[Action item] In your reply, reproduce the lines from the first one below to the line containing "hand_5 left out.", inclusive, exactly as they stand.

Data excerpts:
★ ★ ★ ★

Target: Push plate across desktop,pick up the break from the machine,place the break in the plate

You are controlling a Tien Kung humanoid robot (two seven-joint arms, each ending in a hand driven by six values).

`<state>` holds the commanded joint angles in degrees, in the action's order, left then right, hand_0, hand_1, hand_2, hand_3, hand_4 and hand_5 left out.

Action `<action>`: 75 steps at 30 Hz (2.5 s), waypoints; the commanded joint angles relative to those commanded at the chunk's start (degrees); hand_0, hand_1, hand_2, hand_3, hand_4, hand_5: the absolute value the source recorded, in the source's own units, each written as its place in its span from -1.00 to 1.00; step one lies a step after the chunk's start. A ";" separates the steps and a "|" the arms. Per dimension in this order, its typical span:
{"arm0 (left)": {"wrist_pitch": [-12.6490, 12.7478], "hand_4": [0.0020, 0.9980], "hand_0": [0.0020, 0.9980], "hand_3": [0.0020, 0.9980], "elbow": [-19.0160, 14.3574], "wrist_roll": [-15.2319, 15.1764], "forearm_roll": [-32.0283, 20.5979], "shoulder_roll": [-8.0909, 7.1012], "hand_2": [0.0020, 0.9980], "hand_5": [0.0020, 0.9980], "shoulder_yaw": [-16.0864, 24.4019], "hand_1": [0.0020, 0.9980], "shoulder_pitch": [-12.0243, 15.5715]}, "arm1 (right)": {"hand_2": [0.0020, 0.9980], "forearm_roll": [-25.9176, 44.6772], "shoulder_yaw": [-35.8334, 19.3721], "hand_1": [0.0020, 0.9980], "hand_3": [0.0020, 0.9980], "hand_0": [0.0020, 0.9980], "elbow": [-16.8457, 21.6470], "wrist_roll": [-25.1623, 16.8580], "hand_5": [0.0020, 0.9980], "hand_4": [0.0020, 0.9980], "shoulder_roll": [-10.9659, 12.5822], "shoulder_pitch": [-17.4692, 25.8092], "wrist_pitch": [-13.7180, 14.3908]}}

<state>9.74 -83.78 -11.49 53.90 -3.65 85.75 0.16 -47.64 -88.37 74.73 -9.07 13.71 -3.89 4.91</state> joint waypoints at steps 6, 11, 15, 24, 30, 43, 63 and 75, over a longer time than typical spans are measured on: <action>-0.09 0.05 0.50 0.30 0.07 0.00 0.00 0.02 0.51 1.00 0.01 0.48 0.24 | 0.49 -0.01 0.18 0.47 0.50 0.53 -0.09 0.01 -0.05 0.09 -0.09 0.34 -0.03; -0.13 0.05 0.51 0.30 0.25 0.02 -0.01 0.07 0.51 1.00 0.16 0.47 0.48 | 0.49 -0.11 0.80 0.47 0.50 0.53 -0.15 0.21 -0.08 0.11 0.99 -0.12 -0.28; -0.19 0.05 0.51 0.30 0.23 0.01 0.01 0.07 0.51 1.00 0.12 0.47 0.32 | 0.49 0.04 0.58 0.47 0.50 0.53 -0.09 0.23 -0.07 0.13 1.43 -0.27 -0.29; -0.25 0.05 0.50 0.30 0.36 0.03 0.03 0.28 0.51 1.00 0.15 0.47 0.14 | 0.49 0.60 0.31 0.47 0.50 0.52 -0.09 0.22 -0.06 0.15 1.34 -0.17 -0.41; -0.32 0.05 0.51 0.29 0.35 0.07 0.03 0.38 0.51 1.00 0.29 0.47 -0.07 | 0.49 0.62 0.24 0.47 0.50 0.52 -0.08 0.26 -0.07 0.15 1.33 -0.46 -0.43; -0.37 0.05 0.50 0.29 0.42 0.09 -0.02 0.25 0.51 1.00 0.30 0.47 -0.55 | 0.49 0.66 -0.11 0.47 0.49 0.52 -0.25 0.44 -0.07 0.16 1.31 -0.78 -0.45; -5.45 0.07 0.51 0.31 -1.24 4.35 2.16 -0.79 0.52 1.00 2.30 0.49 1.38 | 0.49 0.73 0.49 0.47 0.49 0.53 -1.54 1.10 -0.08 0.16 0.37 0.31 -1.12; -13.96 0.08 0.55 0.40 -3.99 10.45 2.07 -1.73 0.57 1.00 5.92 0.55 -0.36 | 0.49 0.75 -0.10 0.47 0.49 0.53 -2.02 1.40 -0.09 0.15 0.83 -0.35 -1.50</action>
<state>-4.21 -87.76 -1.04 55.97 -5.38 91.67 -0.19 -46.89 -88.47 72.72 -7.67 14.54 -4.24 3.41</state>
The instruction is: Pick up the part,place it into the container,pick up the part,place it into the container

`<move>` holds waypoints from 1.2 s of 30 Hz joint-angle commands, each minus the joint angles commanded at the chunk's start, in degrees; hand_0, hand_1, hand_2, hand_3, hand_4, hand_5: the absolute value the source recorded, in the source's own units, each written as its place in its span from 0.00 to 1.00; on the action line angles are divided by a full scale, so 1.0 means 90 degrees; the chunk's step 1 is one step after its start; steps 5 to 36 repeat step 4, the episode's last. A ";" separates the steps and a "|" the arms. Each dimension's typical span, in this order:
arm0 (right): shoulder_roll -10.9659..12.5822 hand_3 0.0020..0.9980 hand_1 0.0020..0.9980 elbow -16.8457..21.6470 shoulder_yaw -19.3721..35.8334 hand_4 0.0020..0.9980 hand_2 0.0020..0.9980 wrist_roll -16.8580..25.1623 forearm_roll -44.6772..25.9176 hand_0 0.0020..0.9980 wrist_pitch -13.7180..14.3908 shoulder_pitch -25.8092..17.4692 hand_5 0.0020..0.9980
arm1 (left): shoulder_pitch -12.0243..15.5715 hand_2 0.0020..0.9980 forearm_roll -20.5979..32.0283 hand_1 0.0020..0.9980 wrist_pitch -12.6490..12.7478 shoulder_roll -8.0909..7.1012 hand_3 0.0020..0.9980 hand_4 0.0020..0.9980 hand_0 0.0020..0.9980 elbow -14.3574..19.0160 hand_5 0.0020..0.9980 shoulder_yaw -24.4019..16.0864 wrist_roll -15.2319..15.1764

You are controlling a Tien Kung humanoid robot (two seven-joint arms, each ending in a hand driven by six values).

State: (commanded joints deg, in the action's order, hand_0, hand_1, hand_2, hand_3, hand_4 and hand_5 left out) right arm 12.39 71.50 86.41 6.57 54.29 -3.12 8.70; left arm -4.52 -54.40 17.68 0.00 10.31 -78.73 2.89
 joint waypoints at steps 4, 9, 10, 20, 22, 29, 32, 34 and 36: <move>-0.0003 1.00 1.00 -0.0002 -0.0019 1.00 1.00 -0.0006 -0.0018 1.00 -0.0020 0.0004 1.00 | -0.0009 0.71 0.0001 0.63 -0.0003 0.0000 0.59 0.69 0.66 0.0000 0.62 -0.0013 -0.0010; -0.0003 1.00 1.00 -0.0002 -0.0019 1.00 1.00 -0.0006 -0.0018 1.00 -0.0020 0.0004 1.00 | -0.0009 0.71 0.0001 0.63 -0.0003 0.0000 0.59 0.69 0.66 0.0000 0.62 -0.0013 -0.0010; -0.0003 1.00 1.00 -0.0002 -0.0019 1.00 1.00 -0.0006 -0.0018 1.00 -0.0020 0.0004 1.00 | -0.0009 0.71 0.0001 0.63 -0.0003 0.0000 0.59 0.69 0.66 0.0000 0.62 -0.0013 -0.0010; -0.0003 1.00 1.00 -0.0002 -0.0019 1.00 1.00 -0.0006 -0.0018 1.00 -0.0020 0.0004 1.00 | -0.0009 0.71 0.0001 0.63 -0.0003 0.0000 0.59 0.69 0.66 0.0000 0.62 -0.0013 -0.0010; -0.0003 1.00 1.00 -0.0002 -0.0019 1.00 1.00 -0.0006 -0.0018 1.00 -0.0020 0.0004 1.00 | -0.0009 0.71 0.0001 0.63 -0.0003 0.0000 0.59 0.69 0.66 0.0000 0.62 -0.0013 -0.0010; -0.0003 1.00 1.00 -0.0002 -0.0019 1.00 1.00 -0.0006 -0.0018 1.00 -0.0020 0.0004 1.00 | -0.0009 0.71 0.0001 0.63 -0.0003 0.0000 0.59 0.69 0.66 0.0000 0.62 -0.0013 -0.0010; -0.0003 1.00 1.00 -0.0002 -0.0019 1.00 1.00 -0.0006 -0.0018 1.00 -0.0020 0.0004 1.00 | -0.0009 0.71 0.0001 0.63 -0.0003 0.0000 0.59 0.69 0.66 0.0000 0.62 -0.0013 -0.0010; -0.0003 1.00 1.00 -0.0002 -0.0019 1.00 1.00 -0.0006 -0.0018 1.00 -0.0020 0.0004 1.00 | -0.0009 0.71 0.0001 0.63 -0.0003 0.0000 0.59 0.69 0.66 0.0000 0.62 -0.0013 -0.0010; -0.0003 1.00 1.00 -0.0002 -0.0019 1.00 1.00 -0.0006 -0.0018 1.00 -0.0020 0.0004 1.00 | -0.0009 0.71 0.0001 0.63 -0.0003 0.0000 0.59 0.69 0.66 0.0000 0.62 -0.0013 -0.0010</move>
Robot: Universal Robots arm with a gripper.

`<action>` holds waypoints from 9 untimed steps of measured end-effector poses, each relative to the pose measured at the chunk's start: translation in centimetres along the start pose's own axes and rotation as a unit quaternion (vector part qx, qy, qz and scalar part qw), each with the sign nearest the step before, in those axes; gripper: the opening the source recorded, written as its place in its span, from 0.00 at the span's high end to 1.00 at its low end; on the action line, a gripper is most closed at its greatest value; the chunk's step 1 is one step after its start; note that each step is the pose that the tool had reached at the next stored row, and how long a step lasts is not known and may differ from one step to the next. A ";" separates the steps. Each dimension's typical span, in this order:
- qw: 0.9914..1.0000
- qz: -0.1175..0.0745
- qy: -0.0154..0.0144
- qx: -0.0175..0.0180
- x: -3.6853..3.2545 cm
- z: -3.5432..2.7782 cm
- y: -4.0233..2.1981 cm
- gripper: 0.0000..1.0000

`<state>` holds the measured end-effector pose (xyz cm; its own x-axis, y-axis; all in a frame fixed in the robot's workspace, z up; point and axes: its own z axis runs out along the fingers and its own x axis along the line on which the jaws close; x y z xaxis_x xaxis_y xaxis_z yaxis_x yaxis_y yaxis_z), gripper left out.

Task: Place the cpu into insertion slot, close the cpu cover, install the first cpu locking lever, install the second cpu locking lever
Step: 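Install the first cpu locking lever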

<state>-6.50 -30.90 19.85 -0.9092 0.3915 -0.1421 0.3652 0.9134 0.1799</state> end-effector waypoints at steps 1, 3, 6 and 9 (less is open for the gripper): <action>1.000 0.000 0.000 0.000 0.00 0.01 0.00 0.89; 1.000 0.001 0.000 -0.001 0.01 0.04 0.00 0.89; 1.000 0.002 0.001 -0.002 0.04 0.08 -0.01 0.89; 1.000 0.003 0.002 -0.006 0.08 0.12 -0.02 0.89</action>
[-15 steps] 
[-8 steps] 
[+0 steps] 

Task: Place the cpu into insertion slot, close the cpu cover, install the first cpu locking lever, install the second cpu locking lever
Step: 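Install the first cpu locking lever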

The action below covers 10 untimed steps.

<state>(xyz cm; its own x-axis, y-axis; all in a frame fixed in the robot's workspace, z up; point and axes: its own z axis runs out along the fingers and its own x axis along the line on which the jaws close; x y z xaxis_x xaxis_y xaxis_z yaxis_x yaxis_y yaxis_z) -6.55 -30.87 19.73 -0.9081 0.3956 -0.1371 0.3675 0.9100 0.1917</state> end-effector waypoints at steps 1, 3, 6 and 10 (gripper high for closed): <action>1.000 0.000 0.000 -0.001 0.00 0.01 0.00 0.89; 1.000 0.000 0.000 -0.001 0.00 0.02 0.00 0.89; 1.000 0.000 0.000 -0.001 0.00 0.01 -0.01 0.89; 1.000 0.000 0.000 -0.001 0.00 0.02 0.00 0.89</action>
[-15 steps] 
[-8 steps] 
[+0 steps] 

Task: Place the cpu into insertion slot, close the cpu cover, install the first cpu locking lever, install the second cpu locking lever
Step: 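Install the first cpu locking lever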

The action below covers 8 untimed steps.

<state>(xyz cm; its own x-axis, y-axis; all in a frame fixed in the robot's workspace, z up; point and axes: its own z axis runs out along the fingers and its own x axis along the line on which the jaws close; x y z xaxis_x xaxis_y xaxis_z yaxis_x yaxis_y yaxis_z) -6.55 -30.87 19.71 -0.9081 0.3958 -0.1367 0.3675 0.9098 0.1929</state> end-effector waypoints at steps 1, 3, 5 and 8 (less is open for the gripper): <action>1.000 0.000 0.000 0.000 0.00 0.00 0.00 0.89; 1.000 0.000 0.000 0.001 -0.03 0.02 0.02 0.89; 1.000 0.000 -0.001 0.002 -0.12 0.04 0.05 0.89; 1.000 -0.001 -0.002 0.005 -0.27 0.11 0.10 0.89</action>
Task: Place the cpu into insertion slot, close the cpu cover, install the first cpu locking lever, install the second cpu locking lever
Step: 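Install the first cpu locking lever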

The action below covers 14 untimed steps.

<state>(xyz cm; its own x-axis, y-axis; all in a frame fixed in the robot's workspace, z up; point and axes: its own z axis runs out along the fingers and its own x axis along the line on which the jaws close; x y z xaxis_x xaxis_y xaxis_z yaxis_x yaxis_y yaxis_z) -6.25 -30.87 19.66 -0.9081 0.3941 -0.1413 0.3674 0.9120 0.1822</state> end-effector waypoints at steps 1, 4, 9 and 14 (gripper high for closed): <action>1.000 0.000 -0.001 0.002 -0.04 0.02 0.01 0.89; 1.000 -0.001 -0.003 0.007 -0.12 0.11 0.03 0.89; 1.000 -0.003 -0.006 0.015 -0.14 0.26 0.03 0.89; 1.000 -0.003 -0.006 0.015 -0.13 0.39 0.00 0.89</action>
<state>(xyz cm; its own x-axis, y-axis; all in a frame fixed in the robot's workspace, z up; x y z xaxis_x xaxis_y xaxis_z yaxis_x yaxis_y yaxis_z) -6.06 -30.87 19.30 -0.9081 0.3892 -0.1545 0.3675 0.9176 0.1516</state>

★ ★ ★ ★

[Expected output]
Target: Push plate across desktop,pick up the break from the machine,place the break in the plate

You are controlling a Tien Kung humanoid robot (two seven-joint arms, each ending in a hand driven by six values).

`<state>` holds the commanded joint angles in degrees, in the action's order, left then right, hand_0, hand_1, hand_2, hand_3, hand_4 and hand_5 left out.

Nothing else is part of this output.